Learn about AI Data Engine
The NetApp AI Data Engine (AIDE) is an enterprise-grade platform designed to accelerate and simplify AI-driven data processing, management, and governance. AIDE can help transform large amounts of unstructured data into structured, AI-ready datasets. It is engineered to meet the demands of modern machine learning (ML) and generative AI (GenAI) workloads, supporting both traditional IT operations and new AI-centric roles.
AIDE addresses AI challenges
AIDE is designed to help organizations manage data for AI workloads and provides the following key capabilities:
-
Centralized metadata management: AIDE collects and catalogs metadata from ONTAP volumes, making it possible to search, classify, and apply governance policies to datasets.
-
Automated data processing: AIDE supports the creation of data pipelines for AI and ML workloads, including the ability to generate vector embeddings for semantic search (with appropriate licensing).
-
Data isolation and access control: AIDE enforces access controls and basic data isolation for multiple teams or projects.
-
Integration with NetApp tools: AIDE works with ONTAP System Manager for storage administration and provides a dedicated interface (AI Data Engine Console) for data engineers and scientists to manage data collections and workflows.
High-level design characteristics
The following design characteristics define how AI Data Engine is built to meet the needs of AI workloads:
-
Microservices-based services: Uses Kubernetes to orchestrate modular, resilient services for metadata cataloging, vector search, and infrastructure management.
-
Enterprise-grade security: Implements encryption, role-based access control (RBAC), and auditing across all data and metadata.
-
Multi-protocol data access: Supports NFS and SMB for flexible data ingestion and retrieval.
-
Automated data pipelines: Tracks data changes, creates embeddings, and manages vector databases for AI applications.
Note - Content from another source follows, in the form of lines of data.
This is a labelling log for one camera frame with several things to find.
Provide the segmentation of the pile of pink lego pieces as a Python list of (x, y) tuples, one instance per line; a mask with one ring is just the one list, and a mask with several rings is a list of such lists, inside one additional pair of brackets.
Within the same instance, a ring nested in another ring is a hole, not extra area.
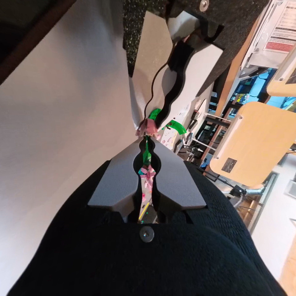
[(153, 180), (154, 176), (156, 175), (155, 170), (152, 168), (151, 164), (144, 165), (138, 172), (141, 179), (143, 180), (144, 188), (148, 190), (150, 193), (152, 192), (153, 188)]

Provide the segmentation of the silver flexible duct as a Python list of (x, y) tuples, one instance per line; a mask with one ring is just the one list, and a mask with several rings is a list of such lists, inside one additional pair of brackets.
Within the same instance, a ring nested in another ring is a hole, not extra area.
[(248, 189), (245, 189), (245, 195), (262, 196), (265, 189), (266, 189), (266, 186), (261, 186), (259, 188), (248, 188)]

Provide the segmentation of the white box with printed label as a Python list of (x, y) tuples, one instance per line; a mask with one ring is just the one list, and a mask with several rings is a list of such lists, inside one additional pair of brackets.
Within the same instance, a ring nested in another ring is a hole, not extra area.
[(261, 13), (241, 69), (250, 66), (278, 68), (295, 41), (296, 1), (269, 1)]

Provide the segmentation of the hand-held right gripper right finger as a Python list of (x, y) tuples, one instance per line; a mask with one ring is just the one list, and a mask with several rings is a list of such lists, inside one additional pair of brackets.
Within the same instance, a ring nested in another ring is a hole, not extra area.
[(152, 203), (158, 223), (169, 223), (175, 213), (206, 208), (206, 202), (184, 161), (154, 138), (149, 139), (155, 171)]

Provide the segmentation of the green lego stem with leaves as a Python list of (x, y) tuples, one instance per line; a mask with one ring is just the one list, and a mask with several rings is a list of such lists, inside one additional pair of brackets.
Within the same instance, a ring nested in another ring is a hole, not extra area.
[[(150, 113), (148, 119), (155, 121), (155, 119), (158, 116), (158, 114), (160, 113), (160, 111), (161, 111), (161, 109), (159, 109), (159, 108), (154, 109)], [(183, 127), (183, 125), (175, 120), (171, 120), (168, 124), (166, 124), (165, 127), (172, 128), (172, 129), (176, 130), (179, 133), (179, 135), (183, 135), (186, 133), (186, 129)], [(146, 150), (143, 153), (143, 165), (148, 166), (150, 161), (151, 161), (151, 154), (149, 153), (149, 150), (148, 150), (148, 143), (146, 143)]]

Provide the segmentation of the pink lego flower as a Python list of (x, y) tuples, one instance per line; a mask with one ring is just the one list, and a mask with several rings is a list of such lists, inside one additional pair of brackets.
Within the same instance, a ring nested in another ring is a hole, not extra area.
[(151, 136), (156, 140), (160, 140), (161, 135), (158, 134), (157, 127), (155, 125), (155, 121), (153, 119), (144, 119), (135, 134), (138, 138), (143, 137), (145, 135)]

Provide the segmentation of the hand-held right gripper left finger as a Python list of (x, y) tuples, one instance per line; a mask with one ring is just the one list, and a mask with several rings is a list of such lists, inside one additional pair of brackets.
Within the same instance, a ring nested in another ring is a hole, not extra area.
[(88, 206), (118, 212), (125, 223), (137, 223), (142, 204), (138, 171), (143, 165), (143, 140), (137, 139), (111, 159)]

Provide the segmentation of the lego instruction booklet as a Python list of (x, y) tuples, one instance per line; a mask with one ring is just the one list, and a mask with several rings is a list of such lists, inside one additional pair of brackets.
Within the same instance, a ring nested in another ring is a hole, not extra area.
[(173, 144), (177, 135), (178, 132), (175, 129), (165, 127), (160, 142), (168, 149), (173, 150)]

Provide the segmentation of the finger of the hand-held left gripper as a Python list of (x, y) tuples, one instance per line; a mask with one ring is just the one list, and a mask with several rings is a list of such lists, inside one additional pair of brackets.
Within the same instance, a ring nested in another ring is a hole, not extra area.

How data flows through AIDE
Understanding how data flows through AIDE helps illustrate the platform's value for AI/ML teams:
-
Data ingestion: Files are stored in ONTAP volumes using standard protocols (NFS and SMB). Data can reside on local AIDE storage (the AFX cluster within your AIDE deployment) or on remote ONTAP clusters. Data from remote clusters is synchronized to the local AFX cluster using ONTAP SnapMirror, so all data processed by AIDE is ultimately stored and accessed locally.
|
|
S3 buckets are not supported as data sources for workspaces or data collections. |
-
Workspace creation: Storage administrators define workspaces in ONTAP System Manager, grouping related ONTAP volumes for specific projects, teams, or workflows. Access permissions and governance policies are assigned at the workspace level.
-
Metadata extraction: AIDE automatically scans files and objects in workspaces, extracting metadata (file type, size, timestamps, custom attributes) and storing it in a centralized catalog. This happens continuously as data changes.
-
Classification and governance: Classifiers scan data for sensitive information (PII, financial data) or document types (legal, HR). Guardrail policies enforce redaction or access restrictions automatically.
-
Data collection creation: Data engineers and data scientists use the AI Data Engine Console to query the metadata catalog, filter results, and assemble curated data collections for specific AI tasks.
-
Vectorization: For collections requiring semantic search, AIDE generates embeddings using selected AI models. Vectors are stored in the vector database for high-performance retrieval.
-
AI/ML consumption: Applications access data through multiple paths:
-
Direct file/object access using NFS or SMB
-
Semantic search queries against the vector database
-
RAG endpoints that combine data retrieval with GenAI model integration
-
REST API access for programmatic workflows
-
This automated, policy-driven workflow reduces the time and manual effort required to prepare data for AI, enabling teams to focus on model development and insights rather than data wrangling.